Screenshot from the satellite images of the US Permian oil fields provided by the Environmental Defense Fund (Retrieved from CBS News)
The largest oil-producing area in the US is spewing more than twice the amount of methane emissions than previously thought, satellite images reveal.
Satellite images have revealed that the oil and gas operations in the Permian Basin, the largest oil-producing area in the United States, are spewing more than twice the amount of methane emissions into the atmosphere than previously thought.
According to a new study by researchers at Harvard University and the Environmental Defense Fund, the amount of methane energy wasted in this oil field is enough to power 7 million households in Texas for a year.
The rate of leakage of methane gas makes up 3.7% of all the gas extracted in the basin, which is about 60% higher than the national average leakage rate, according to the study, published this week in the journal Science Advances.
Methane is a potent greenhouse gas, and since the Permian Basin is so large, this excess waste is a significant contribution to the worlds already warming climate, a report by CBS News said.

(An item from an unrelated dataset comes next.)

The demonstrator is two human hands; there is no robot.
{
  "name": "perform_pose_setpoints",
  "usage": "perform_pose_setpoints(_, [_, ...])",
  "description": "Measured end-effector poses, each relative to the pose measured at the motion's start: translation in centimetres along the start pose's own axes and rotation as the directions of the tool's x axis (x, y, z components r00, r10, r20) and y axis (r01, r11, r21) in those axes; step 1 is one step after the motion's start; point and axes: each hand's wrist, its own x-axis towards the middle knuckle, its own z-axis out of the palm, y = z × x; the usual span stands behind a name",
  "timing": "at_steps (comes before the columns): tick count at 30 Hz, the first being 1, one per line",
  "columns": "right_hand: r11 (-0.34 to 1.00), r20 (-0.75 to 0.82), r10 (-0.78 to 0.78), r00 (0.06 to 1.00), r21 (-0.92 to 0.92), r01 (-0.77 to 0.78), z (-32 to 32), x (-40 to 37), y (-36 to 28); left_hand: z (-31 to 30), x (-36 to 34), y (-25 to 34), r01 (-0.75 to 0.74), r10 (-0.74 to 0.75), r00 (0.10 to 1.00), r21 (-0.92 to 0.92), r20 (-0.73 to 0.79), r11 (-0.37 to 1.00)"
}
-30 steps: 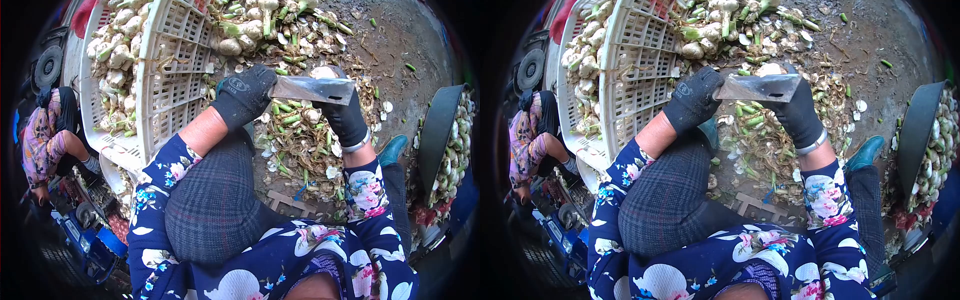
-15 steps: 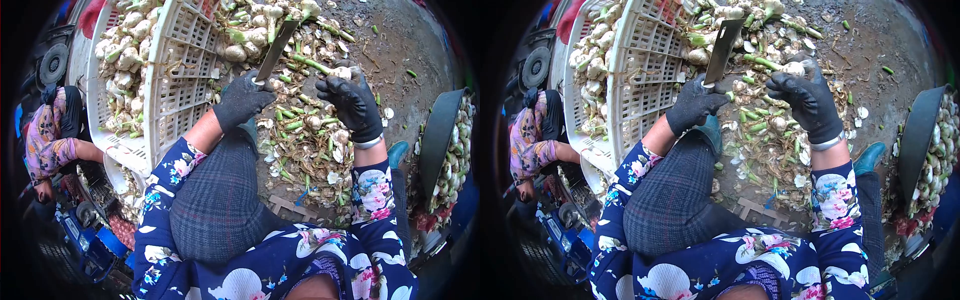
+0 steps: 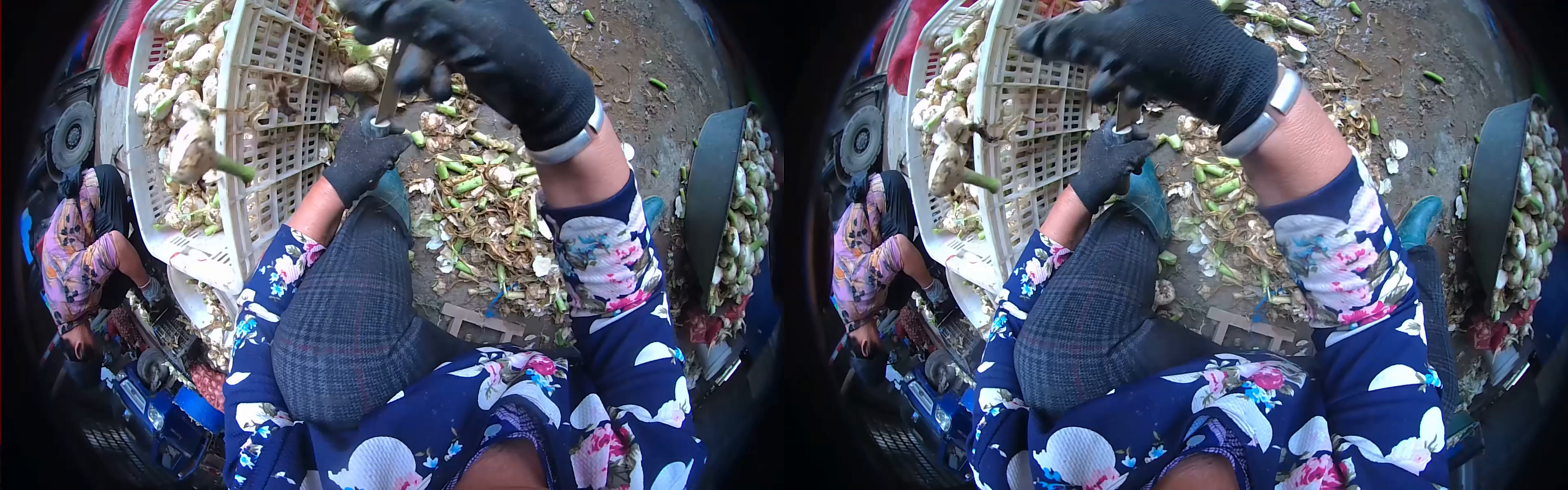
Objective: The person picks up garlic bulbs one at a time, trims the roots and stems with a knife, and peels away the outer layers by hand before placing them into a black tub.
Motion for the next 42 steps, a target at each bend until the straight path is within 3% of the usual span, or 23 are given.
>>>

The methane gas escaping the Permian Basin has tripled the typical heating impact it would have otherwise had through burning the gas.
It is essential to control the methane leakage in order to prevent the most catastrophic impacts of climate change.
The study co-author Dr. Steven Hamburg, chief scientist at the Environmental Defense Fund (EDF), says "these are the highest emissions ever measured from a major US oil and gas basin."
To map the methane emissions, the team employed a space-borne sensor on a European Space Agency satellite called the Tropospheric Monitoring Instrument (TROPOMI) from May 2018 to March 2019.
The Permian Basin stretches across a 400-km by 400-km area of West Texas and southeastern New Mexico, and accounts for over a third of the crude oil and 10% of the natural gas in the US.